Esta digresión para volver al futuro con bases sólidas, bien asentadas en el pasado, porque quien controla el pasado, aunque sea para someterlo al olvido, controla el futuro. Porque el futuro de la educación será el futuro de nuestra sociedad. A fin de cuentas los niños no son nuestros clones en chiquitito, sino la promesa de cuanto seremos.

Por eso la famosa vuelta al cole no deberíamos centrarla en el debate de la presencialidad, porque hasta ahora los horarios infantiles en la escuela han sido tan sólo los que necesitaban las empresas para asegurar la presencialidad de los padres en el centro de trabajo. Y si con eso no bastaba, incrementábamos la jornada laboral infantil con actividades extraescolares de todo tipo. Son los chavales los que pagan el precio de la conciliación para que mamá y papá vayan a cumplir su jornada de trabajo.

Toda una industria, un artefacto social, montado en torno a las necesidades de los padres y de los empresarios. Las familias hemos asumido que la vida es así, el trabajo, el dinero que produce y el consumo que nos garantiza, nos hacen gritar gozosos, como quien parte a las cruzadas ¡Dios lo quiere! El Dios dinero, claro.

He escuchado a amorosos padres y madres defender la gran capacidad socializadora que produce tanto consumo de actividades infantiles, lo cual no impide que esos mismos chavales terminen socializando cada segundo de su escaso tiempo restante vía pantalla de teléfono móvil.

Nuestros gobernantes deberían utilizar la pandemia para darle una vuelta al sistema educativo y eso significaría repensar el sistema productivo. Deberían, tal vez, comprender que la justificación de la existencia de escuela no es que los adultos puedan ir a trabajar, ni tan siquiera que los profesores enseñemos, sino que los chavales, las chavalas, aprendan, cultiven el gusto por descubrir, por crear, por ser libres, útiles, responsables, equilibrados consigo mismos, con los demás, con el medio ambiente.

No tenemos un problema de enseñanza porque contamos con excelentes profesionales, tenemos un problema de aprendizaje, porque nuestra sociedad, la civilización consumista y competitiva no quiere personas que piensen, critiquen, elaboren propuestas y transformen un sistema que llegamos a considerar perfecto, o cuando menos el menos malo.

Los únicos criterios inflexibles que deben guiar la vuelta al cole son los sanitarios.

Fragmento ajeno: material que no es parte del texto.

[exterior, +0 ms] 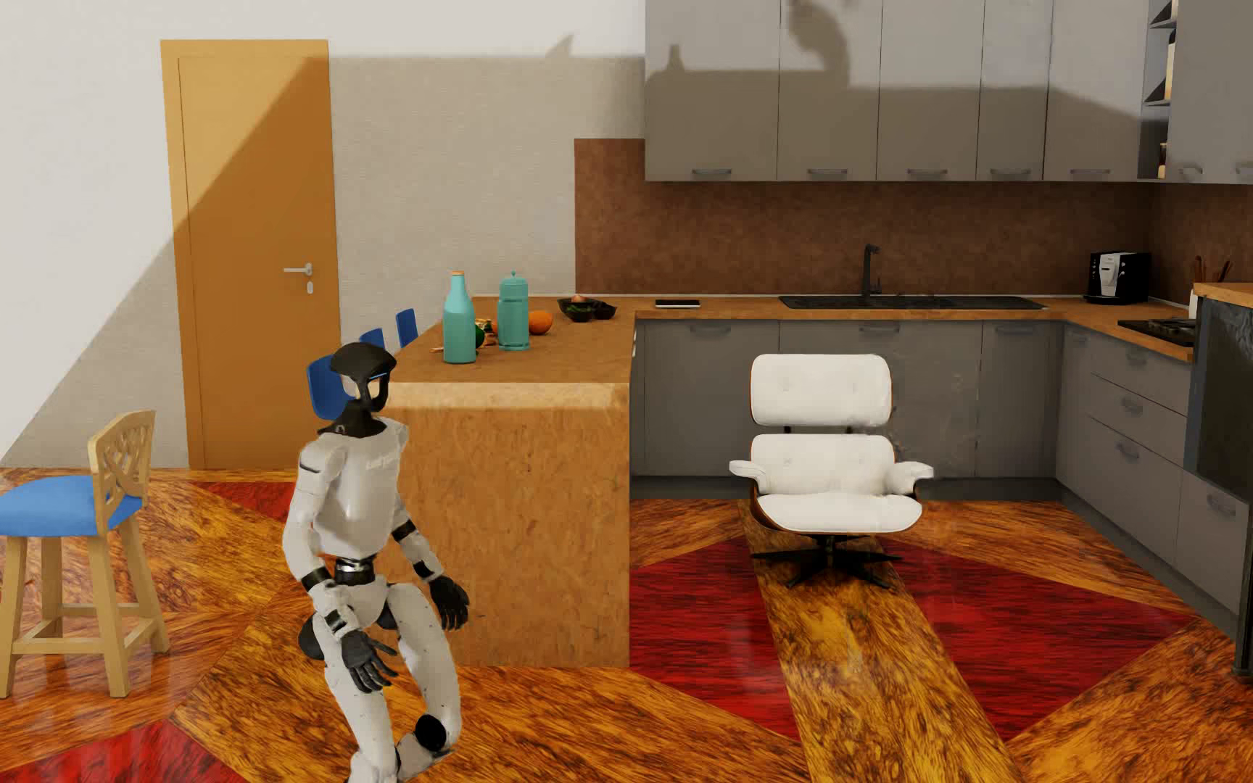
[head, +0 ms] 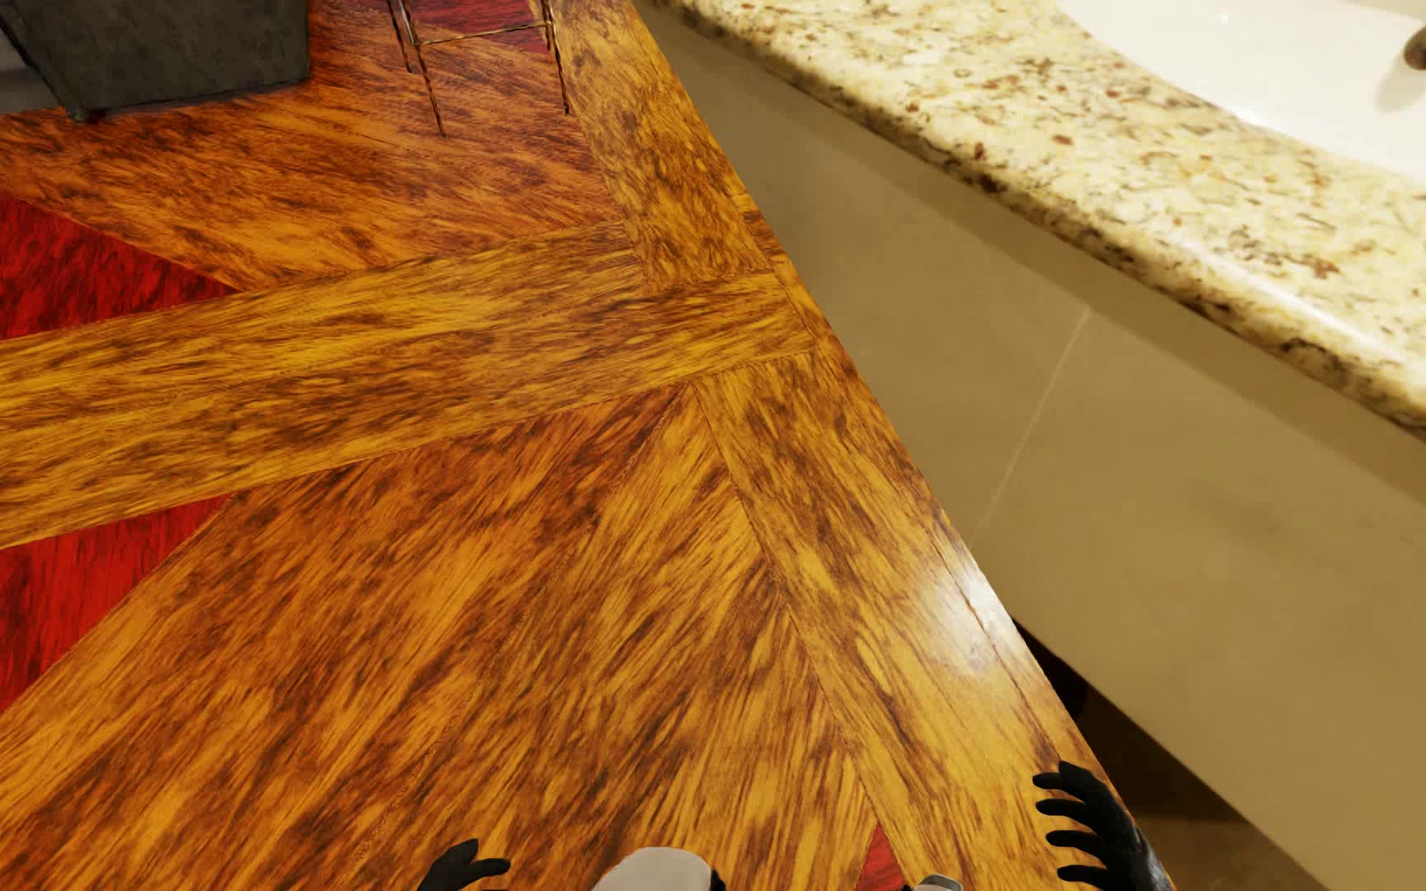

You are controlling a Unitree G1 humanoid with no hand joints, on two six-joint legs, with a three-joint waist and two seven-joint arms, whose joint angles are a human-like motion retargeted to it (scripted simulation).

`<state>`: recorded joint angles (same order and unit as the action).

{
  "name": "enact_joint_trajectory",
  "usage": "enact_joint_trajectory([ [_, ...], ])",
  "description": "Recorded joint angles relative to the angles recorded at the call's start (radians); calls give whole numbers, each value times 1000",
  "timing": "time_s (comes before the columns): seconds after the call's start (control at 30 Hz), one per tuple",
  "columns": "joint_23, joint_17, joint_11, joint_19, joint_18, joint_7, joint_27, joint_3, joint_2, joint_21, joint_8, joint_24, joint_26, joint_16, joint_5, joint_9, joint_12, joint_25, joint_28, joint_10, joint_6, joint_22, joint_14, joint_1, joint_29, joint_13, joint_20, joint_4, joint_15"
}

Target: Move towards the white armchair

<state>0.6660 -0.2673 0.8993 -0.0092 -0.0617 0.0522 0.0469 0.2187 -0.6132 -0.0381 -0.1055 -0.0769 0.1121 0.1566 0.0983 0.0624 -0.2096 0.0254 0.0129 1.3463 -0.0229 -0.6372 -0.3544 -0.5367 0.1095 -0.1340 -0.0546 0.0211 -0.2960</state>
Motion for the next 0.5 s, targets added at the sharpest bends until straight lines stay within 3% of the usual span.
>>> enact_joint_trajectory([
  [0.03, -57, 31, -14, 75, 35, 25, -4, 31, 62, -27, -29, 1, 1, 21, 13, -9, -30, -25, -23, -84, -21, 19, -88, -21, 27, 27, 22, -33, -40],
  [0.1, -118, 88, -26, 63, 89, 11, 5, 72, 171, -79, -79, 26, 12, 31, 30, -51, -82, -45, -21, -307, -58, 7, -216, -20, 48, 80, 36, -80, -132],
  [0.13, -106, 122, 57, 110, -1, 19, 11, 54, 186, -101, -54, 30, 11, 50, 46, -52, -103, -34, -7, -340, -53, -21, -161, 26, 45, 110, 13, -77, -155],
  [0.2, -74, 159, 363, 181, -4, -3, 21, -65, 40, -100, 102, 33, -7, 78, 9, -60, -102, 8, 39, -368, -2, -114, -217, 104, 14, 65, -45, -30, 47],
  [0.27, -62, 103, 323, 239, 3, -52, -17, -172, -58, -6, 160, 27, -14, 35, -33, -71, -33, 45, 83, -473, 65, -73, -237, 213, -35, -55, 9, 7, -42],
  [0.33, -84, 67, 182, 271, 16, -102, -93, -194, -101, 36, 134, 67, -26, -14, -27, -51, 56, 68, 92, -550, 123, -3, -246, 336, -54, -144, -28, 26, -79],
  [0.37, -64, 70, 53, 271, 3, -117, -88, -188, -91, 43, 126, 90, -30, -25, -16, -34, 93, 63, 74, -448, 148, 24, -207, 317, -51, -141, -14, 40, -55],
  [0.4, 6, 34, -81, 259, -43, -106, -35, -137, -30, 37, 102, 100, -32, -32, 11, -6, 111, 40, 47, -223, 141, 47, -79, 240, -38, -122, -21, 43, 90],
  [0.43, -4, -9, -61, 164, -50, -62, -4, -87, 7, 37, 58, 89, -42, -11, 18, 16, 82, 1, 1, -67, 86, 30, 59, 131, -12, -79, -21, 7, 37],
  [0.47, -35, -10, -57, 48, -35, -10, 15, -45, 60, 24, 23, 77, -48, 23, 33, 31, 18, -34, -45, -57, 40, 10, 44, 57, 20, -21, 3, -32, -11],
  [0.5, -58, 17, -75, 54, -27, 18, 24, 17, 120, -15, -9, 74, -35, 41, 35, 25, -41, -56, -75, -126, -17, 9, -60, 10, 48, 35, 54, -78, -49],
])
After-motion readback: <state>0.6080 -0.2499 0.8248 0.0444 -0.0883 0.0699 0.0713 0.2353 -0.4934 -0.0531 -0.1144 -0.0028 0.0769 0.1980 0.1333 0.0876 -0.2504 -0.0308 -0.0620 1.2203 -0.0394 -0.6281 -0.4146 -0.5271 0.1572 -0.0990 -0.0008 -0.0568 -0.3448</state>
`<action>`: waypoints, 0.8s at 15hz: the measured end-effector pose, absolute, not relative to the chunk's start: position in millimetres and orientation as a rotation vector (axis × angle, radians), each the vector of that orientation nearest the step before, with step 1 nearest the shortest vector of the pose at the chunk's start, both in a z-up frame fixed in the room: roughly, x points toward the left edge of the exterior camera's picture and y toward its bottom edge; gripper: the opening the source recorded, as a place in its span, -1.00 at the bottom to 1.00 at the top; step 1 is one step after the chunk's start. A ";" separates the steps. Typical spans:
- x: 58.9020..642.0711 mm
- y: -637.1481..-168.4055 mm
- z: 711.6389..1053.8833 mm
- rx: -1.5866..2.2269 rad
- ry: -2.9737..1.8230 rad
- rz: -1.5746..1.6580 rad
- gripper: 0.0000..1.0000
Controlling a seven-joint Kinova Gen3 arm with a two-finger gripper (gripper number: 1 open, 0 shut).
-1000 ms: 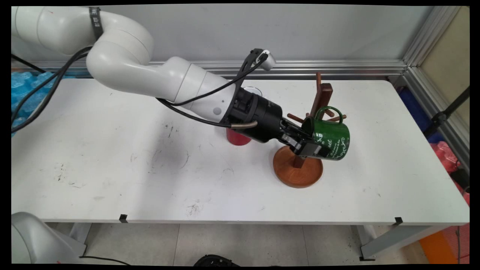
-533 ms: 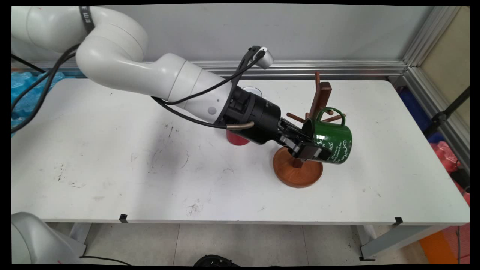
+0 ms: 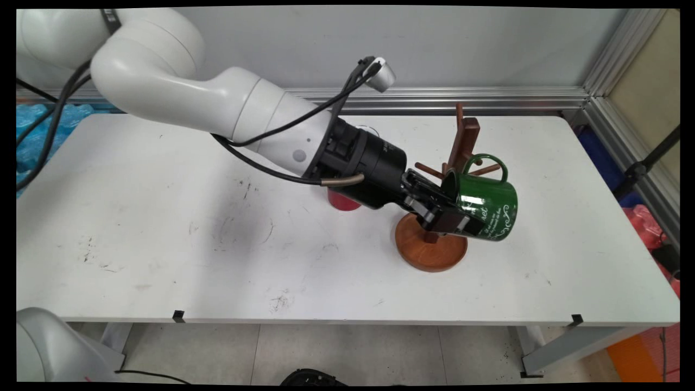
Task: Place the picked object on the table
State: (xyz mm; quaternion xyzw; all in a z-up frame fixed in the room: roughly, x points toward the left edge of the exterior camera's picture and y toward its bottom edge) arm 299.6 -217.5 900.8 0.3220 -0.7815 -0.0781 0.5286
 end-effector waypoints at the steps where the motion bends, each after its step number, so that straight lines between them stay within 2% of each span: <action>1: 300.1 -215.9 904.0 0.766 -1.870 -0.185 -1.00; 12: 316.1 -195.0 942.2 0.751 -1.972 -0.117 -1.00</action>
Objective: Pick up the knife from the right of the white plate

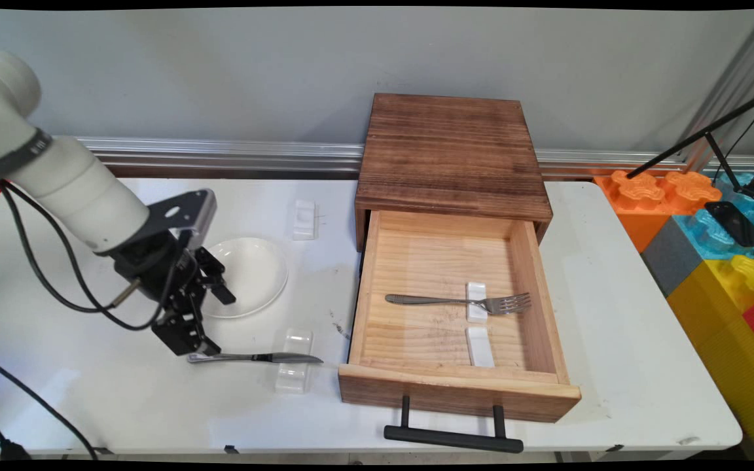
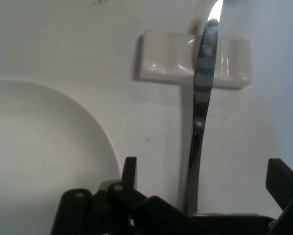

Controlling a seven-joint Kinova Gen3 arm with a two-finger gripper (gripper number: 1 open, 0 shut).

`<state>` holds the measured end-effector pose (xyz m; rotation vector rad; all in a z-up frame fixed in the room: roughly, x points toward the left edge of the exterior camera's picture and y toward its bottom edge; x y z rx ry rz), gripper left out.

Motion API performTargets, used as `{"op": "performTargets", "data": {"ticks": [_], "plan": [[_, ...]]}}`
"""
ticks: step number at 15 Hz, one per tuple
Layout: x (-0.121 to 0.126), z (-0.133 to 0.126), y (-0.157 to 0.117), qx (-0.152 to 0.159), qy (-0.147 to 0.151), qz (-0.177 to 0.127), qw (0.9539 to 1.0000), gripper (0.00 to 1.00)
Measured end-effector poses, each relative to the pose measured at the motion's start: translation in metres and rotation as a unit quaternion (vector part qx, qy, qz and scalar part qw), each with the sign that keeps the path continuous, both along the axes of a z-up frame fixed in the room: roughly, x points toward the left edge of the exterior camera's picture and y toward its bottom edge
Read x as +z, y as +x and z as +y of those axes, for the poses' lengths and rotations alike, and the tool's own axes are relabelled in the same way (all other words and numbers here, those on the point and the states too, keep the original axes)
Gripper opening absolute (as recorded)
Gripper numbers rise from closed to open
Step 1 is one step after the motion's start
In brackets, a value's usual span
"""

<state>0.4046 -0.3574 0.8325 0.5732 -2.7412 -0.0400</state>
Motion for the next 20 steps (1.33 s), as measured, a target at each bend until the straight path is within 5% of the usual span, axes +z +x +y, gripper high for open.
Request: {"op": "performTargets", "data": {"ticks": [20], "plan": [[-0.061,-0.004,-0.034,-0.015,0.001,-0.005,0.9999,1.0]]}}
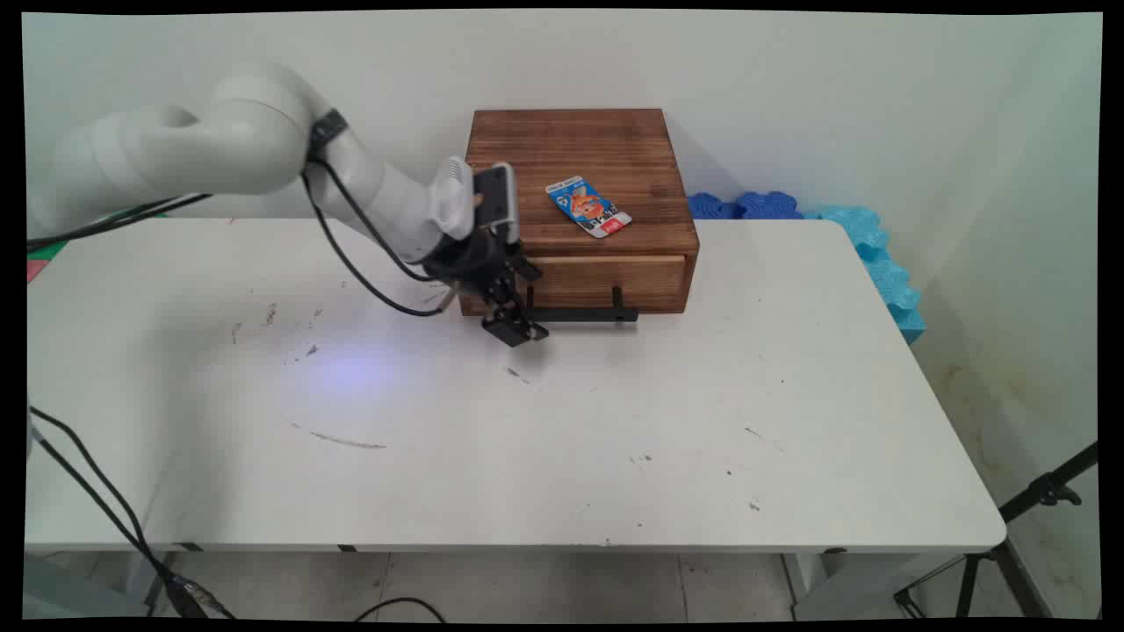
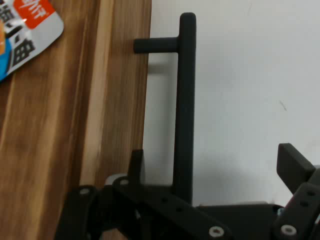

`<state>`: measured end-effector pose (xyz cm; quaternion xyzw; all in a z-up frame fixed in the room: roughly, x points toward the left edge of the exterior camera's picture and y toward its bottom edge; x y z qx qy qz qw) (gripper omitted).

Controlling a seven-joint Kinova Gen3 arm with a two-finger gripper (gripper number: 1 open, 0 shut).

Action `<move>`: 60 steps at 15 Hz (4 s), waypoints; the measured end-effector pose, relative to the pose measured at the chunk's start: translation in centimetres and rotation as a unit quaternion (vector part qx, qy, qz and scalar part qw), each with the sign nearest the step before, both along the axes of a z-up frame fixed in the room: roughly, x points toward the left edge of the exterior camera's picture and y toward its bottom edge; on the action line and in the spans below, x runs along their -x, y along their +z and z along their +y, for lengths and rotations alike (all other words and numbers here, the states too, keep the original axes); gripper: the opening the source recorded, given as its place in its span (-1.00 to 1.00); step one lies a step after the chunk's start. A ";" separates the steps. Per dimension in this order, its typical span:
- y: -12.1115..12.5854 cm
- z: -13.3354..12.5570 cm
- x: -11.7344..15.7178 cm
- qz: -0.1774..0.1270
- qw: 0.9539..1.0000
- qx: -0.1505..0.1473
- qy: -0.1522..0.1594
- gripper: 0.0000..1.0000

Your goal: Open the drawer

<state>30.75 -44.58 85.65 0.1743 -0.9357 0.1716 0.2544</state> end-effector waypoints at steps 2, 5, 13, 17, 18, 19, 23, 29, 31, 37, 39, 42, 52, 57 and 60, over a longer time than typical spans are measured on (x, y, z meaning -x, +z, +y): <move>-0.8 -0.3 1.2 -0.006 1.000 0.002 -0.001 1.00; -1.7 -0.6 2.4 -0.014 1.000 0.004 -0.002 1.00; -4.2 -1.1 4.8 -0.033 0.999 0.003 0.001 1.00; -5.0 -1.2 5.4 -0.039 0.999 0.002 0.002 1.00; -5.1 -1.2 5.5 -0.040 0.999 0.001 0.003 1.00; -5.3 -1.2 5.7 -0.041 0.999 0.001 0.003 1.00; -5.7 -1.1 5.9 -0.043 0.999 0.000 0.004 1.00; -5.9 -0.1 6.5 -0.041 0.999 -0.008 0.008 1.00; -5.9 0.6 6.7 -0.039 0.999 -0.013 0.010 1.00; -5.7 3.0 7.3 -0.033 0.999 -0.027 0.008 1.00; -5.6 3.8 7.5 -0.030 0.999 -0.031 0.006 1.00; -5.5 5.5 7.9 -0.026 0.999 -0.039 0.000 1.00; -5.3 10.9 9.3 -0.012 0.997 -0.066 -0.027 1.00; -5.1 13.4 10.0 -0.004 0.996 -0.077 -0.041 1.00; -5.0 14.8 10.4 0.001 0.995 -0.083 -0.048 1.00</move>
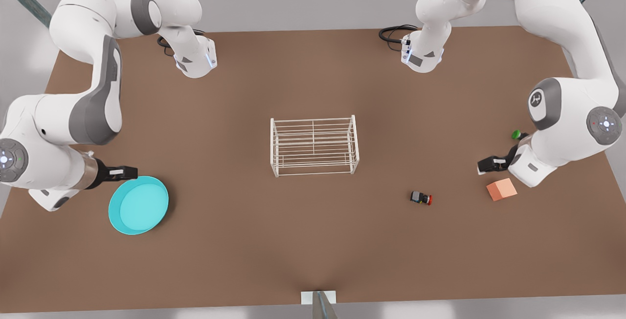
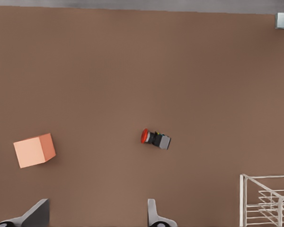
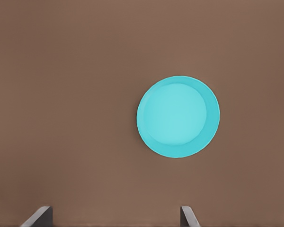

Más allá de eso, hay que flexibilizar los sistemas productivos, la actividad económica y el empleo, para facilitar la vida de las familias y poder construir un nuevo sistema educativo de horarios flexibles y trabajo de aprendizaje más personal y personalizado.

No será fácil porque durante miles de años hemos entendido el aprendizaje como estar una serie de horas en la escuela, en un aula, con un número de alumnas y alumnos, con un profesor, con una profesora. La escuela como lugar de adiestramiento y selección, a veces como lo que Foucault llamaría Vigilar y Castigar. Un instrumento de domesticación y no de humanización.

No cometeré el disparate de decir que la pandemia es una oportunidad, porque para demasiadas personas ha sido la muerte. La pandemia no es una oportunidad, es un desastre sin precedentes, difícilmente manejable, que nos sitúa ante el reto de mirarnos a nosotros mismos, nuestras obras, nuestros actos, los desastres que causamos por egoísmo, por premeditada inconsciencia.

El reto de pensar de nuevo en nuestra vida, nuestras formas de vida y de convivencia en sociedad y con el resto del planeta, nuestras posibilidades de vivir, trabajar, aprender, de otras maneras. Con un poquito más de libertad, igualdad y solidaridad. Volver al cole para aprender algo nuevo que nunca debimos haber olvidado.